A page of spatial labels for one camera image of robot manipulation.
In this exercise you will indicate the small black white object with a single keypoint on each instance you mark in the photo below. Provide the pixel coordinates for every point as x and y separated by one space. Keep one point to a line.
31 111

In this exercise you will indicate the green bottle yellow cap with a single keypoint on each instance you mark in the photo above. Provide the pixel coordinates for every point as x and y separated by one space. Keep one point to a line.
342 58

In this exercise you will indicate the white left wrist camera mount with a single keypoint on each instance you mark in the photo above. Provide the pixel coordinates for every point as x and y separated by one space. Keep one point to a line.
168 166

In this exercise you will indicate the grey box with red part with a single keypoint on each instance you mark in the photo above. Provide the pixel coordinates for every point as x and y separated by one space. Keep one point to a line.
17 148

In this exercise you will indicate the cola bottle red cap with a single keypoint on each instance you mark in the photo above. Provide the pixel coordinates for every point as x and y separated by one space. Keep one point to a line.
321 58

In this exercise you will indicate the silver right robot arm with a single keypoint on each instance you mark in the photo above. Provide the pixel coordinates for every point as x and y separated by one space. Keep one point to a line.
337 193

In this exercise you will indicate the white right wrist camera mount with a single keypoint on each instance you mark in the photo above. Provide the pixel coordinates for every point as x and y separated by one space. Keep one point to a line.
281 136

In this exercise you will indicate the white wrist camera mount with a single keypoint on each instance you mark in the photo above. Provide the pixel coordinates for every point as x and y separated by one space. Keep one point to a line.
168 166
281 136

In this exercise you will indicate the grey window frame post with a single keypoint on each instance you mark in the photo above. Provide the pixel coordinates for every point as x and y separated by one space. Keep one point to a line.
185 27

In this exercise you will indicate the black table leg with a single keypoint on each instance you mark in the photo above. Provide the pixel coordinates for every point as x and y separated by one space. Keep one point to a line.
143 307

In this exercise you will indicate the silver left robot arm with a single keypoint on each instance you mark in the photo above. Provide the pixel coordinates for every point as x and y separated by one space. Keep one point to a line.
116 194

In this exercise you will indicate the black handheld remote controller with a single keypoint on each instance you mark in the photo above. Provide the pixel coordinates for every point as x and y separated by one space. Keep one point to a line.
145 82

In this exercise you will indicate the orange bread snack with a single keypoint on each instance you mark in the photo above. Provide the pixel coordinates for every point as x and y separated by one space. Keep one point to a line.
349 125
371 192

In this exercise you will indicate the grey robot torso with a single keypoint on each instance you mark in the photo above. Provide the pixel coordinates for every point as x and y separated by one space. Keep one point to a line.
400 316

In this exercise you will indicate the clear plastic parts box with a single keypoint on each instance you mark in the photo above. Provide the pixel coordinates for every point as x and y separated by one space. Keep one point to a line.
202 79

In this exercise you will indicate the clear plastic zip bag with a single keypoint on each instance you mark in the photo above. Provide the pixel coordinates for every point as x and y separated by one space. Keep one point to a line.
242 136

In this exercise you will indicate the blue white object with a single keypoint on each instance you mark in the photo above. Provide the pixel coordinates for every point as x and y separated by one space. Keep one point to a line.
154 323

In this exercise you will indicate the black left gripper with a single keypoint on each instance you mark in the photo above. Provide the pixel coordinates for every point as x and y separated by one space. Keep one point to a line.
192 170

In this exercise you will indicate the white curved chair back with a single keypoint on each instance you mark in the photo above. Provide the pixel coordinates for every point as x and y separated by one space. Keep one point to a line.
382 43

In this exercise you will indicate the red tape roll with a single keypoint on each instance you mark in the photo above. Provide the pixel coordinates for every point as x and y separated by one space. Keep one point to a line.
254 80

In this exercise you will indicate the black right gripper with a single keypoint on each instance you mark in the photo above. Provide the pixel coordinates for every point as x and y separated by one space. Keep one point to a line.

..............................

→ **Problem to solve**:
From the first line to the last, copy the records without alteration.

→ **Problem solution**:
A page of spatial labels for one camera image of robot manipulation.
In this exercise you will indicate the small black white object with a single keypoint on each instance you mark in the photo below. Provide the pixel coordinates for every point as x and y separated by one space. Keep one point to a line.
31 111

In this exercise you will indicate the green bottle yellow cap with a single keypoint on each instance you mark in the photo above. Provide the pixel coordinates for every point as x and y separated by one space. Keep one point to a line.
342 58

In this exercise you will indicate the white left wrist camera mount with a single keypoint on each instance you mark in the photo above. Provide the pixel coordinates for every point as x and y separated by one space. Keep one point to a line.
168 166

In this exercise you will indicate the grey box with red part with a single keypoint on each instance you mark in the photo above. Provide the pixel coordinates for every point as x and y separated by one space. Keep one point to a line.
17 148

In this exercise you will indicate the cola bottle red cap with a single keypoint on each instance you mark in the photo above. Provide the pixel coordinates for every point as x and y separated by one space. Keep one point to a line.
321 58

In this exercise you will indicate the silver right robot arm with a single keypoint on each instance you mark in the photo above. Provide the pixel coordinates for every point as x and y separated by one space. Keep one point to a line.
337 193

In this exercise you will indicate the white right wrist camera mount with a single keypoint on each instance you mark in the photo above. Provide the pixel coordinates for every point as x and y separated by one space. Keep one point to a line.
281 136

In this exercise you will indicate the white wrist camera mount with a single keypoint on each instance you mark in the photo above. Provide the pixel coordinates for every point as x and y separated by one space. Keep one point to a line.
168 166
281 136

In this exercise you will indicate the grey window frame post with a single keypoint on each instance you mark in the photo above. Provide the pixel coordinates for every point as x and y separated by one space. Keep one point to a line.
185 27

In this exercise you will indicate the black table leg with a single keypoint on each instance you mark in the photo above. Provide the pixel coordinates for every point as x and y separated by one space. Keep one point to a line.
143 307

In this exercise you will indicate the silver left robot arm with a single keypoint on each instance you mark in the photo above. Provide the pixel coordinates for every point as x and y separated by one space. Keep one point to a line.
116 194

In this exercise you will indicate the black handheld remote controller with a single keypoint on each instance you mark in the photo above. Provide the pixel coordinates for every point as x and y separated by one space. Keep one point to a line.
145 82

In this exercise you will indicate the orange bread snack with a single keypoint on each instance you mark in the photo above. Provide the pixel coordinates for every point as x and y separated by one space. Keep one point to a line.
349 125
371 192

In this exercise you will indicate the grey robot torso with a single keypoint on each instance you mark in the photo above. Provide the pixel coordinates for every point as x and y separated by one space. Keep one point to a line.
400 316

In this exercise you will indicate the clear plastic parts box with a single keypoint on each instance you mark in the photo above. Provide the pixel coordinates for every point as x and y separated by one space. Keep one point to a line.
202 79

In this exercise you will indicate the clear plastic zip bag with a single keypoint on each instance you mark in the photo above. Provide the pixel coordinates for every point as x and y separated by one space. Keep one point to a line.
242 136

In this exercise you will indicate the blue white object with a single keypoint on each instance you mark in the photo above. Provide the pixel coordinates for every point as x and y separated by one space. Keep one point to a line.
154 323

In this exercise you will indicate the black left gripper with a single keypoint on each instance you mark in the photo above. Provide the pixel coordinates for every point as x and y separated by one space. Keep one point to a line.
192 170

In this exercise you will indicate the white curved chair back with a single keypoint on each instance you mark in the photo above. Provide the pixel coordinates for every point as x and y separated by one space. Keep one point to a line.
382 43

In this exercise you will indicate the red tape roll with a single keypoint on each instance you mark in the photo above. Provide the pixel coordinates for every point as x and y separated by one space. Keep one point to a line.
254 80

In this exercise you will indicate the black right gripper with a single keypoint on each instance you mark in the photo above. Provide the pixel coordinates for every point as x and y separated by one space. Keep one point to a line.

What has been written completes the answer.